Instructions to follow
Count the lines below that contain the word "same", and give only that number.

Exercise inputs
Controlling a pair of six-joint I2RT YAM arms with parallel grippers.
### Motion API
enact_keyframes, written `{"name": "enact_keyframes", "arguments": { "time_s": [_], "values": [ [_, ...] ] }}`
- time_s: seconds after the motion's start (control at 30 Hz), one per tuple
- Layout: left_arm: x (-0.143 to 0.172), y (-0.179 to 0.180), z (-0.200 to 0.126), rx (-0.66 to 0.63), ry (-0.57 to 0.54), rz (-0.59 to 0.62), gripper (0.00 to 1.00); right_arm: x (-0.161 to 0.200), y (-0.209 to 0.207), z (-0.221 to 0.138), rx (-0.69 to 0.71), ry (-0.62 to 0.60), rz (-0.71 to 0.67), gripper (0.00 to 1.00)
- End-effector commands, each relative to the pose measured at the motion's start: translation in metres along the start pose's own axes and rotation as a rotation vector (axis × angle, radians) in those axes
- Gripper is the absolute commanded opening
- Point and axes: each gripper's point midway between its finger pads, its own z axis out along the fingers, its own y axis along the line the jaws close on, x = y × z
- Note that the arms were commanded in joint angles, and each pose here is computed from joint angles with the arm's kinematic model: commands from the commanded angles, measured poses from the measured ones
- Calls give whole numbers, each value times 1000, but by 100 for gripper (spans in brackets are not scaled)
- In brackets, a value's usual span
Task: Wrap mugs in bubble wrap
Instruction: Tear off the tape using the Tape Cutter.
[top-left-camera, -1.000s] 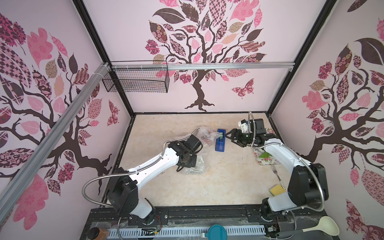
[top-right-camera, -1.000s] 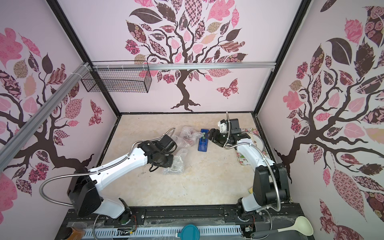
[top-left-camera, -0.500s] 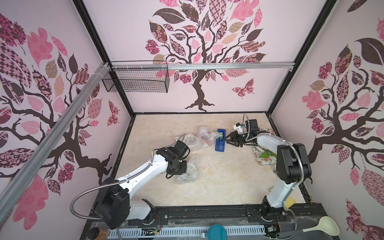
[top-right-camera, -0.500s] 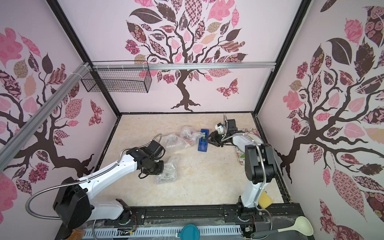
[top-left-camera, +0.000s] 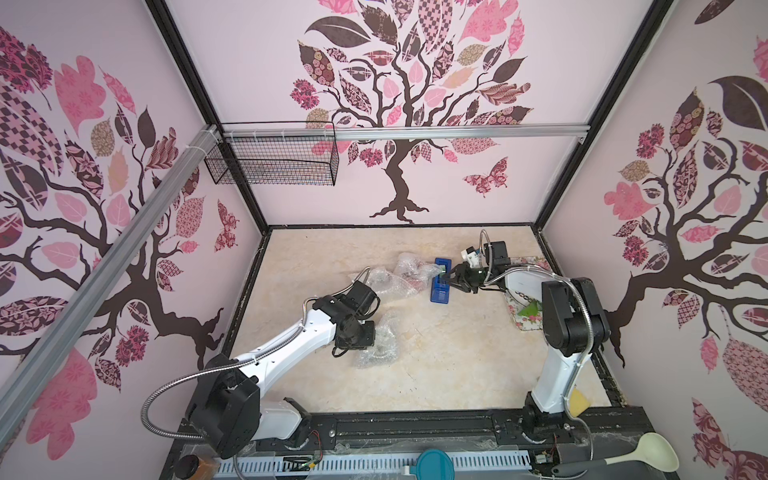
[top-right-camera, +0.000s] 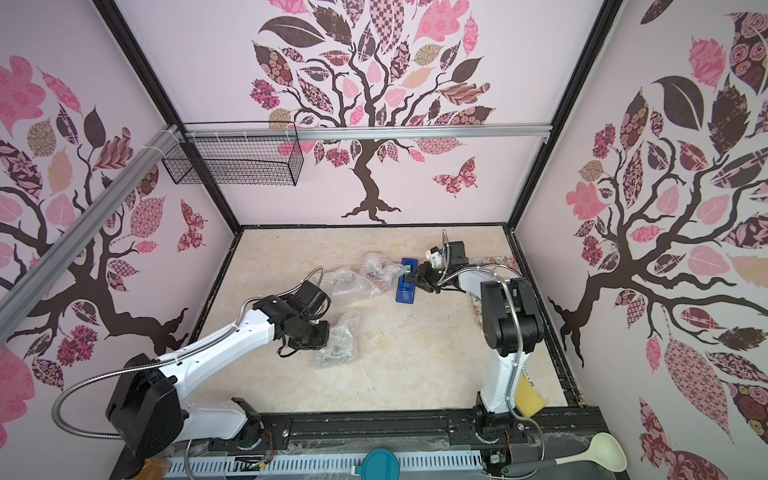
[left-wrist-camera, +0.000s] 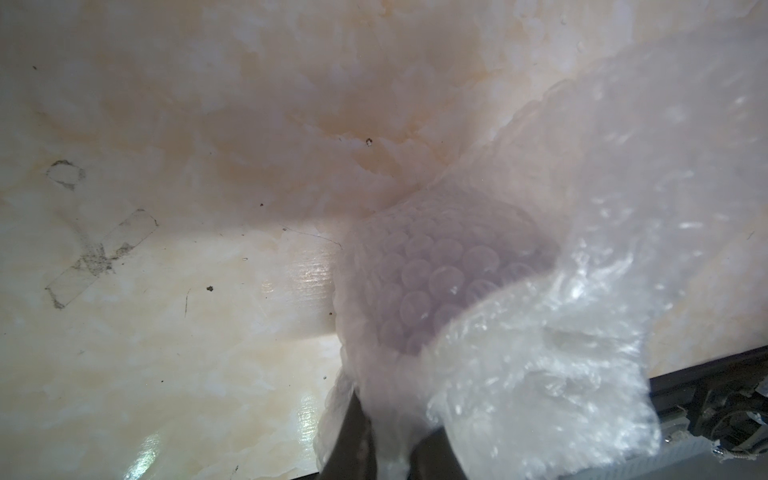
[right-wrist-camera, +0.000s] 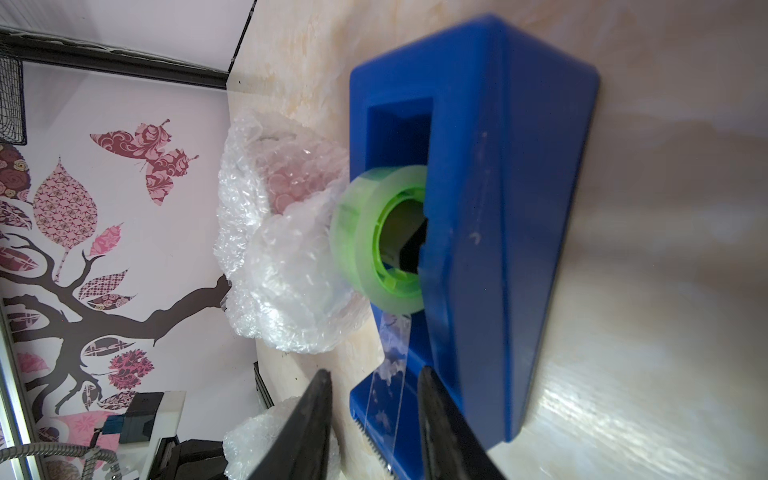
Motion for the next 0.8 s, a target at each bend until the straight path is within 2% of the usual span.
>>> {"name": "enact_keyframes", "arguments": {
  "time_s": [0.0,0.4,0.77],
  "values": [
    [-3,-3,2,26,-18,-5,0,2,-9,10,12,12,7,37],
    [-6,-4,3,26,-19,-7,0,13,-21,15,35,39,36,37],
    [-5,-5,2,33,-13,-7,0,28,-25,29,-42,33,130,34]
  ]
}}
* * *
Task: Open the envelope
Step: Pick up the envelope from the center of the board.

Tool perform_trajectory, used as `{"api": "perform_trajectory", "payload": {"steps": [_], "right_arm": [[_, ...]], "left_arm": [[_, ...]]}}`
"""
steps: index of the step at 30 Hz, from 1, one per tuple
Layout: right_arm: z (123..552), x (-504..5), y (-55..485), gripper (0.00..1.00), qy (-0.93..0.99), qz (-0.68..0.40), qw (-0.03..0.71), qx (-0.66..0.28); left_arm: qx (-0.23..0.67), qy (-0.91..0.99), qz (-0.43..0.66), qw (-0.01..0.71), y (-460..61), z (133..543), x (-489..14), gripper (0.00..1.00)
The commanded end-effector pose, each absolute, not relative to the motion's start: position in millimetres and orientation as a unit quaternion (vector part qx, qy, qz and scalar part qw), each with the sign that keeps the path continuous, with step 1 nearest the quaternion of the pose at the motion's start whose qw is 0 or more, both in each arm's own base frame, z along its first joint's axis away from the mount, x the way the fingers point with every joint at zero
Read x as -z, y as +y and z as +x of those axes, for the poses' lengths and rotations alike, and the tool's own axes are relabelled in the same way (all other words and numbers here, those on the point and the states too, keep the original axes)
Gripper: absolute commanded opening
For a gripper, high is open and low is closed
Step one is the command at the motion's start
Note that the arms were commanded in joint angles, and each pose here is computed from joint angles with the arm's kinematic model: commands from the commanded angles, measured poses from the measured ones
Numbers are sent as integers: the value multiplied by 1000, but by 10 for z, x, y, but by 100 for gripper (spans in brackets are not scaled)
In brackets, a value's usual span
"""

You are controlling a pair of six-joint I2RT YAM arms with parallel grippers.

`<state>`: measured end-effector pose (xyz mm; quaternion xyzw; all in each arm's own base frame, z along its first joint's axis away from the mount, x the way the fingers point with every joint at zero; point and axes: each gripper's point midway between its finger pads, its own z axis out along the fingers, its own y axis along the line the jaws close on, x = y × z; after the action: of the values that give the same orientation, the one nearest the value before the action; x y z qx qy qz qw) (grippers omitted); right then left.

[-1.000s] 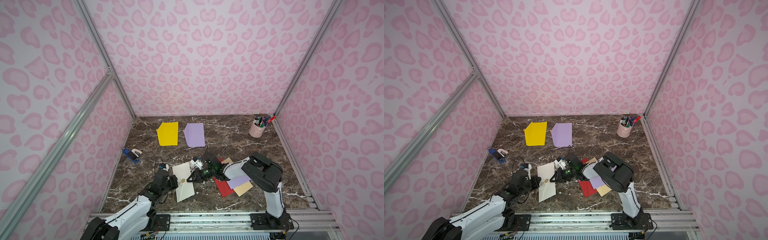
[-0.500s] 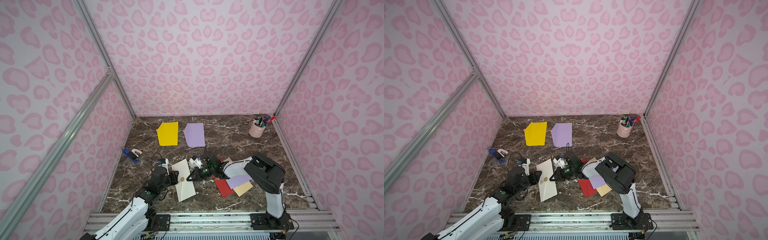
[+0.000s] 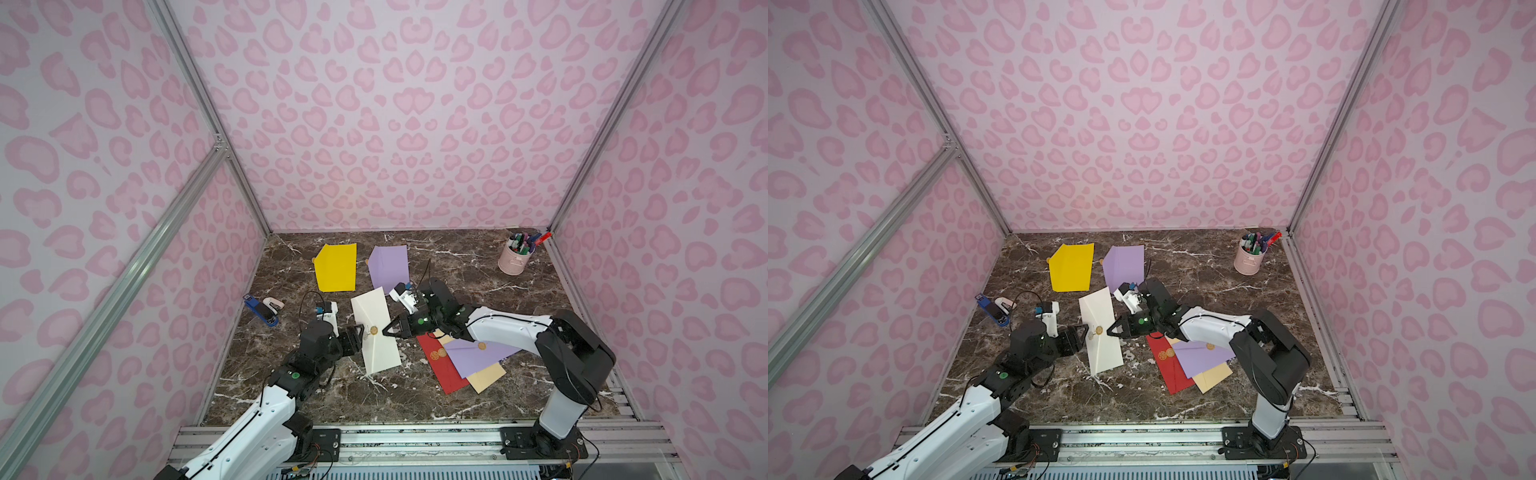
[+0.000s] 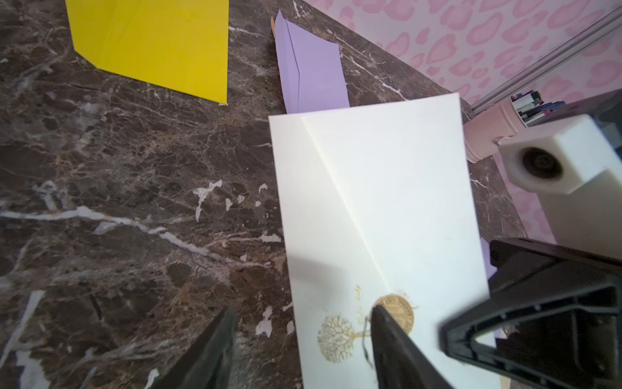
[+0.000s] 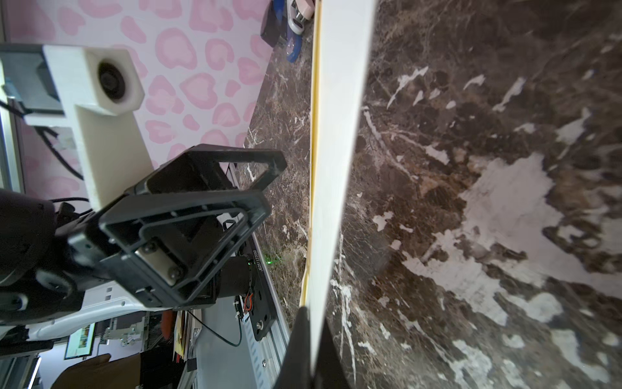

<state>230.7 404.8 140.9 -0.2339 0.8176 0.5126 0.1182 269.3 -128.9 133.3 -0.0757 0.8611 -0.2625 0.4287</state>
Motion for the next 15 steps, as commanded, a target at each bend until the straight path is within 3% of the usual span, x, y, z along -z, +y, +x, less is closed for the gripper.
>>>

Written reply
2